DISPATCH | Elizabeth Moore

Last year the New Fillmore reported on the reversal of the decision to close Stuart Hall High School in San Francisco in the July 2010 article, “Elite private school will live on.” Just short of a year later, there is another tremendous example of the same community coming together, this time to celebrate a Schools of the Sacred Heart educator, who after 38 years of service to the community has had her contract terminated, apparently without cause. Like last year’s decision regarding the closing of Stuart Hall, this decision was made without input from the community, and it has attracted a similar outcry.

At the same time that young people are using social media to instigate social movements in the Middle East, young people at 2222 Broadway (and beyond) are using social media to instigate a social movement at home. This is a story about a little school with a big, big heart.

On May 20 the Schools of the Sacred Heart community became aware of the termination of the contract of Mrs. Celine Curran. The termination, for which no cause has been announced or evinced, has sparked a nationwide outpouring of responses from the Schools of the Sacred Heart community. Students, parents, and alumni alike, as well as people from outside the schools’ community, have risen to celebrate a woman whom they have termed “the heart and soul” of the schools. A Facebook group begun by a current CSH junior reached nearly 1,000 members in a week. A blog hosted by tumblr, created by two recent CSH alumnae, offers page after page of letters and testimonials attesting to Mrs. Curran’s impact on the community. Daily and some-times hourly, a student, parent or alum posts a message in the Facebook group.

The worldwide network of Sacred Heart schools rests on five goals and criteria, which all students are taught. Goal Three is “A social awareness that impels to action.” We students are living out this goal. We are taking the skills we learned in school and using them to take action and come together as a community, and our efforts to respond to this apparent injustice have been facilitated by the internet and social media.
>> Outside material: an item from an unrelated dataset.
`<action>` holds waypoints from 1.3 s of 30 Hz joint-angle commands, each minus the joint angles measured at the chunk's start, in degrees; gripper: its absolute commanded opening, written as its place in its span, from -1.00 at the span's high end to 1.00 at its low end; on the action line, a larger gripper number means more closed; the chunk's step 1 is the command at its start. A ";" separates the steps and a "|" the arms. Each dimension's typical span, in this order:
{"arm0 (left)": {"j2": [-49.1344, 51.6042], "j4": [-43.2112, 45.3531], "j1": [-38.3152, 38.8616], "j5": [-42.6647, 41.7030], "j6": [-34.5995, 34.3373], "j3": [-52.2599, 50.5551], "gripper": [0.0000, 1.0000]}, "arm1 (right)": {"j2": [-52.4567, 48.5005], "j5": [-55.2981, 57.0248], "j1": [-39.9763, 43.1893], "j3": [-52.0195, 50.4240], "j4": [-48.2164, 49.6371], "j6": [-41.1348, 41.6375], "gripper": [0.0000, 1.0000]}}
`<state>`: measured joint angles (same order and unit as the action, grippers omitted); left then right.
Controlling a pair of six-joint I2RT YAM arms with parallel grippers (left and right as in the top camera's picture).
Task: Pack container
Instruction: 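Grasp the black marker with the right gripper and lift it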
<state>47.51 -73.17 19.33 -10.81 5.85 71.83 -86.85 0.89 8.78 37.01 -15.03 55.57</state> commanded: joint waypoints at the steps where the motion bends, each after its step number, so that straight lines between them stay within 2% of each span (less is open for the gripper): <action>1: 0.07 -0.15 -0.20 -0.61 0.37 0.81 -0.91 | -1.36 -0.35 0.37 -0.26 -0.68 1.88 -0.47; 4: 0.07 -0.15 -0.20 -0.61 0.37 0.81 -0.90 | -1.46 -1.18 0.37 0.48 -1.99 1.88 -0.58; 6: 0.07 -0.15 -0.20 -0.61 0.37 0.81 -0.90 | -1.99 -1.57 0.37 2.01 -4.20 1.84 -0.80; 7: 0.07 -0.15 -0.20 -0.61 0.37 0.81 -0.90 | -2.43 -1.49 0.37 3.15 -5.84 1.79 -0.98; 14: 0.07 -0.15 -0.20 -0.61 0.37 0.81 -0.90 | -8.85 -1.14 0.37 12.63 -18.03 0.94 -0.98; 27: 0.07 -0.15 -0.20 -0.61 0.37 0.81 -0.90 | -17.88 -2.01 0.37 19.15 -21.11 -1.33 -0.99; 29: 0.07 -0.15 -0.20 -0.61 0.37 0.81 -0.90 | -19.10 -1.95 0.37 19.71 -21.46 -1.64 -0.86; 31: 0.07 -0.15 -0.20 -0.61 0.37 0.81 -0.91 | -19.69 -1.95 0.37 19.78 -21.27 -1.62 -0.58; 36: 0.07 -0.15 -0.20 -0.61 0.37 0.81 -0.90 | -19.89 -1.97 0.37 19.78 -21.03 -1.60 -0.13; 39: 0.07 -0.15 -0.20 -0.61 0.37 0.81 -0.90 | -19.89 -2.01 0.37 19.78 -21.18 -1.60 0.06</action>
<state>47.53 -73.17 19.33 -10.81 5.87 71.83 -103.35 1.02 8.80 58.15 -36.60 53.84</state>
As the schools approach their 125th anniversary, students are acting upon the goals and values that have formed an integral part of the Sacred Heart education since the beginning of the schools’ existence. They are also acting upon an idea that is instilled in all students at Schools of the Sacred Heart: that a Sacred Heart education is not just an education of the mind, but of the heart. Mrs. Curran is “the heart and soul” of these schools, and the community has acted to celebrate her accordingly.